When used in a marine environment, a subsea flow control module may be landed and locked adjacent to a subsea tree or other subsea structures. As part of field architecture and planning, the location of subsea trees around one or more wells involves the planning for flow control modules that assist in routing the fluids produced from the wells to another subsea structure or to a riser pipeline for further processing.
Flow lines are often used to interconnect a flow control module to another subsea structure as part of a subsea oil and gas field layout for fluid communication. Such flow lines may generally be rigid or flexible hoses or pipes that are provided with subsea mateable connectors at either end. Such flexible hoses or pipes are known in the art as jumpers or spools, and may be used to connect several wells and other subsea equipment together.
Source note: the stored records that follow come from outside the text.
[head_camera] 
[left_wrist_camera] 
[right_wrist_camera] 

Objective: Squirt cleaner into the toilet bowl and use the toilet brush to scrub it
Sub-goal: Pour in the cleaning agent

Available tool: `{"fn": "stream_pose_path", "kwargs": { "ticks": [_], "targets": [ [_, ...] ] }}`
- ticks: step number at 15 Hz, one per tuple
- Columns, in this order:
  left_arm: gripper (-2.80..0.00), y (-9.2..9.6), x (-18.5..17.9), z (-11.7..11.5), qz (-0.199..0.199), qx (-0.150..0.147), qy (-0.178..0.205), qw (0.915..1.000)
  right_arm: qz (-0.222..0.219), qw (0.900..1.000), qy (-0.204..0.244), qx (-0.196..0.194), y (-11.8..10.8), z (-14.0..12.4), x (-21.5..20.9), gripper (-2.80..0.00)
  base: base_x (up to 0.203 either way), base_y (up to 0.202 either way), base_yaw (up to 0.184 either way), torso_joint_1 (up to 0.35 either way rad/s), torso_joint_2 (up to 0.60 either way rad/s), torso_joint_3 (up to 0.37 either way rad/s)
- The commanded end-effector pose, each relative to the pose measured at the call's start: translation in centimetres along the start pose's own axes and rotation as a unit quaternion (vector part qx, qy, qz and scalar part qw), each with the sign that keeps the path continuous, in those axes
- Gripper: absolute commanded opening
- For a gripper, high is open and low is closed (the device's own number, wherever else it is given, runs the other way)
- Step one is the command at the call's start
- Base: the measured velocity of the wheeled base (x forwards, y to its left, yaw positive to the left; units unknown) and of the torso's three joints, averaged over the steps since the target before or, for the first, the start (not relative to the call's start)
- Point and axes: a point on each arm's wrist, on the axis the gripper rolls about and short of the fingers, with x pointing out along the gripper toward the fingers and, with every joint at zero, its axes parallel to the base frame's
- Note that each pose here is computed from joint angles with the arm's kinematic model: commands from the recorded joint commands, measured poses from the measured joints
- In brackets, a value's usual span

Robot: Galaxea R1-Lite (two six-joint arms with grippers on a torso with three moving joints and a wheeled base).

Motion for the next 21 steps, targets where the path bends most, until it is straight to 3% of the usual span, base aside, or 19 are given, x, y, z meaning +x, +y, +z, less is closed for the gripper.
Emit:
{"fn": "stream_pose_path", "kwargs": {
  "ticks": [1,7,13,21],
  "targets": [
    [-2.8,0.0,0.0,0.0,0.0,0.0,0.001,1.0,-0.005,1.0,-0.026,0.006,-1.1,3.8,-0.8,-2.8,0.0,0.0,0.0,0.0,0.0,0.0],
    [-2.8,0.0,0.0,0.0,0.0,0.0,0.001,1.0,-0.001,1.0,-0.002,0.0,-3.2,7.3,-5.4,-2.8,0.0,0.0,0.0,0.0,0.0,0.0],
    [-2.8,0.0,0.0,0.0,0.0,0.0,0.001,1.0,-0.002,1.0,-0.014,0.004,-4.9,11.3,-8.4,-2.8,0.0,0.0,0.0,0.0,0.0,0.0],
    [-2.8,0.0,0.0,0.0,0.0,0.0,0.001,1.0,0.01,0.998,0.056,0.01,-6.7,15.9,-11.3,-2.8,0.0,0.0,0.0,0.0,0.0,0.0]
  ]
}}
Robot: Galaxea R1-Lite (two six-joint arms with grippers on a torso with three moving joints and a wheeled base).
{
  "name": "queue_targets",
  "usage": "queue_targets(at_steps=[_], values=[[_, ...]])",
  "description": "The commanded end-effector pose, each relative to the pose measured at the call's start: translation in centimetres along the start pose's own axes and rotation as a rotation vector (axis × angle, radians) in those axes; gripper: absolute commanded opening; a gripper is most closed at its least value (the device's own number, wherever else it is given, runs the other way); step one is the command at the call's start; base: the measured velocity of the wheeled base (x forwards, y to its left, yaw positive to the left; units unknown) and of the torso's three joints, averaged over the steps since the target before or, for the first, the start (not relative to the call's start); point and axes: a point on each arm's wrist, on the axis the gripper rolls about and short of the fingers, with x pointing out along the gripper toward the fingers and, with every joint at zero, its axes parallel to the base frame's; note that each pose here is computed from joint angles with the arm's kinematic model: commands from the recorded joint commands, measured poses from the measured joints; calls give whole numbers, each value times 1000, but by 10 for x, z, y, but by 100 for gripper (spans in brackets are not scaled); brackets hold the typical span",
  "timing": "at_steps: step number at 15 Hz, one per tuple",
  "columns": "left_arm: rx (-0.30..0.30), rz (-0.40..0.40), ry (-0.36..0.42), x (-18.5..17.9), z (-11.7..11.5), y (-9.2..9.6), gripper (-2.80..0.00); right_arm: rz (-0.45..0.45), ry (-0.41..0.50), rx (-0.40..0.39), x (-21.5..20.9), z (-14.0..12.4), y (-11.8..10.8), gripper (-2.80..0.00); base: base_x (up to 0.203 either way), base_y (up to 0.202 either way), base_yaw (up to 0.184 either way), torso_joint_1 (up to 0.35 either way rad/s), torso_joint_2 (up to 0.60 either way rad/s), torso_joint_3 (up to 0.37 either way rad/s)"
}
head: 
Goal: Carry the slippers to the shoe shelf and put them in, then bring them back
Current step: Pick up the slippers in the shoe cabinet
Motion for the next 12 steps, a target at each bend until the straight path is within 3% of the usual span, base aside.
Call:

In one aspect, the embodiments disclosed herein relate to an assembly including an inlet hub coupled to a first flow passage located within a flow control module, the first flow passage having a first flow bore, a flow meter associated with the first flow bore and positioned for top-down fluid flow, a choke disposed in a second flow passage having a second flow bore, the second flow passage coupled to a distal end of the first flow passage, and an outlet hub coupled to a distal end of the second flow passage.
In another aspect, embodiments disclosed herein relate to a method for using a flow control module assembly including connecting an inlet hub of the flow control module assembly to a flow passage of a subsea tree, connecting an outlet hub of the flow control module assembly to a flowline, directing fluid from the flow passage of the subsea tree through the inlet hub of the flow control module assembly, directing the fluid down through a first flow passage located in the flow control module assembly, directing the fluid through a second flow passage coupled to a distal end of the first flow passage, directing fluid through the second flow passage to the outlet hub, wherein the outlet hub is located on a distal end of the second flow passage, and directing the fluid from the outlet hub to a connected flowline.
In another aspect, embodiments disclosed herein relate to a system including a flow control module assembly having an inlet and at least two outlets, a main line that is in fluid communication with the inlet, a first branch line coupled to the main line and to a first outlet of the at least two outlets, and a second branch line coupled to the main line and to a second outlet of the at least two outlets, and a tie-in connector coupled to the inlet of the flow control module assembly, wherein an equipment device is coupled to the tie-in connector.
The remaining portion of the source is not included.